You forgot to ask a question.
What have you tried?
You can't wish for something and expect it to work. Since you realize that you must get the bam files from your fastq files, that is step 1 (hint: align your fastq files to a reference).
I aligned the fastq file to the reference and got the mapped reads. Now I am using the fastq output to get the SNP. I am in wrong path?
You want to use the BAM file which contains the alignment information. You don't want to extract the reads that mapped (which is what I assume you are alluding to?)
See the section on
variant calling
on this page that shows how to use Samtools (http://www.htslib.org/workflow/ ).I redid the alignment and now I am using variant calling. For variant calling, I have three reference file and I am not sure I can use all of them. I need your guidaince here.

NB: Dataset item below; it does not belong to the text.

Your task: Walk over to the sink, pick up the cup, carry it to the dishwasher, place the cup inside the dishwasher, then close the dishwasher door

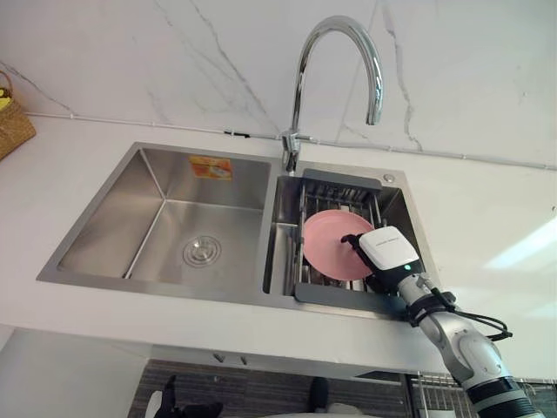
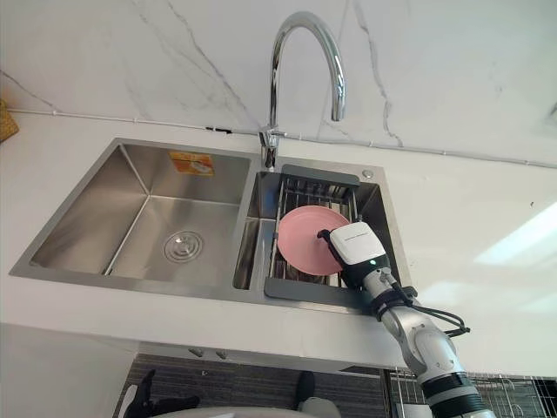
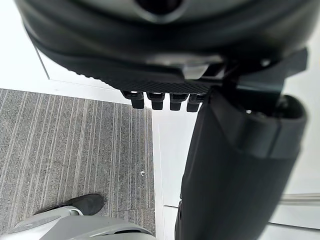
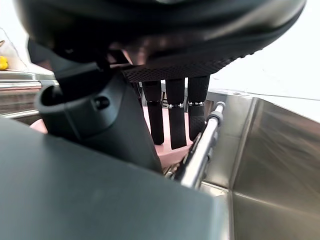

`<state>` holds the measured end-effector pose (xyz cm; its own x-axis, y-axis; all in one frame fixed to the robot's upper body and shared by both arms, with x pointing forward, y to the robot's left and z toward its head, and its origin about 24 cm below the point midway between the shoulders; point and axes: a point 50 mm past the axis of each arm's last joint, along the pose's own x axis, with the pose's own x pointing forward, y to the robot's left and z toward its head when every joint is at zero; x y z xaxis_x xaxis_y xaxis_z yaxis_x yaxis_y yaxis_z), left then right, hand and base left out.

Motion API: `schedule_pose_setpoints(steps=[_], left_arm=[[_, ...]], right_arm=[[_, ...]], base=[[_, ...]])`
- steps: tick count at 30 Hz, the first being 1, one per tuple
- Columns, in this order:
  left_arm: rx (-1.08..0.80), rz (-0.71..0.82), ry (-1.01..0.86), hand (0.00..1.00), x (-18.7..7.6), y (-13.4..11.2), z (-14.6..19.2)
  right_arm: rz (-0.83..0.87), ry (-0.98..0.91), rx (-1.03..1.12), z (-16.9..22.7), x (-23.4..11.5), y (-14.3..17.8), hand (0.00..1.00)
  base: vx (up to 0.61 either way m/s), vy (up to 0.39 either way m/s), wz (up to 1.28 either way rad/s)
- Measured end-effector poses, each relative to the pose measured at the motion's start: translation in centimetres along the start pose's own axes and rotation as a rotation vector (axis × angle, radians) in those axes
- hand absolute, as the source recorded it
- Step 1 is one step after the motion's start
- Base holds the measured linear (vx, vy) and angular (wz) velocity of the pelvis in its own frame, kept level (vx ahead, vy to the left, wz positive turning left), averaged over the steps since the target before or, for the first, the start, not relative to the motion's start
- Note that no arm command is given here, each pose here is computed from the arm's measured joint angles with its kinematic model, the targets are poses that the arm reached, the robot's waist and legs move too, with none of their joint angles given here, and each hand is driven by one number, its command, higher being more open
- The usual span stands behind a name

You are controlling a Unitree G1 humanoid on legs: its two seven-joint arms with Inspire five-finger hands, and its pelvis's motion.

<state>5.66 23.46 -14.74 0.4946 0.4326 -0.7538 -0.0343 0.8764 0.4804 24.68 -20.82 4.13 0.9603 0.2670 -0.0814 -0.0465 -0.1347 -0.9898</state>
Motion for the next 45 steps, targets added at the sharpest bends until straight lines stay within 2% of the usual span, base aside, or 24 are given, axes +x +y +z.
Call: schedule_pose_setpoints(steps=[13, 22, 31, 32, 45], left_arm=[[0.007, 0.028, -0.018, 1.00, -0.2, 0.0, 0.2], [0.005, 0.040, -0.015, 1.00, -0.4, 0.1, -0.1], [-0.004, 0.036, 0.001, 1.00, -0.4, 0.0, -0.1], [-0.010, 0.036, 0.001, 1.00, -0.4, 0.1, 0.0], [-0.018, 0.015, 0.013, 1.00, -0.3, 0.1, 0.3]], right_arm=[[-0.061, 0.004, 0.049, -0.2, -0.4, -0.1, 0.00], [-0.089, 0.004, 0.192, -0.6, -0.5, -0.8, 0.00], [-0.036, -0.007, 0.288, -0.9, -0.3, -2.5, 0.00], [-0.023, -0.008, 0.288, -0.9, -0.2, -2.6, 1.00], [0.160, 0.031, 0.279, -1.9, 1.1, -3.1, 1.00]], base=[[0.00, 0.000, 0.00], [0.00, 0.000, 0.00], [0.00, 0.000, 0.01], [0.00, 0.000, 0.00], [0.00, 0.002, 0.01]])
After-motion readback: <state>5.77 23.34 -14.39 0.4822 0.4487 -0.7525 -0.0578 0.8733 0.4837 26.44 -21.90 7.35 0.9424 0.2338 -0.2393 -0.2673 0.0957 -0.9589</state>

If you have three reference files (not sure what that exactly means, are they three versions of same reference or three independent ones?) then you can align your data independently to all three and then call variants on those alignments.
Mapped reads are in sam or bam format, not fastq. Fastq is not the output of your alignment.
This looks like you are quite confused about what you are doing. Do you have someone in your institute (I suppose) who can guide you and put you in the right direction? An online Q&A forum is fine for (small) questions, but for an entire research strategy and a lot of support this might not be an optimal format.
However, if you can't find help you are definitely welcome here with your questions. It's just more convenient to talk directly to someone with experience.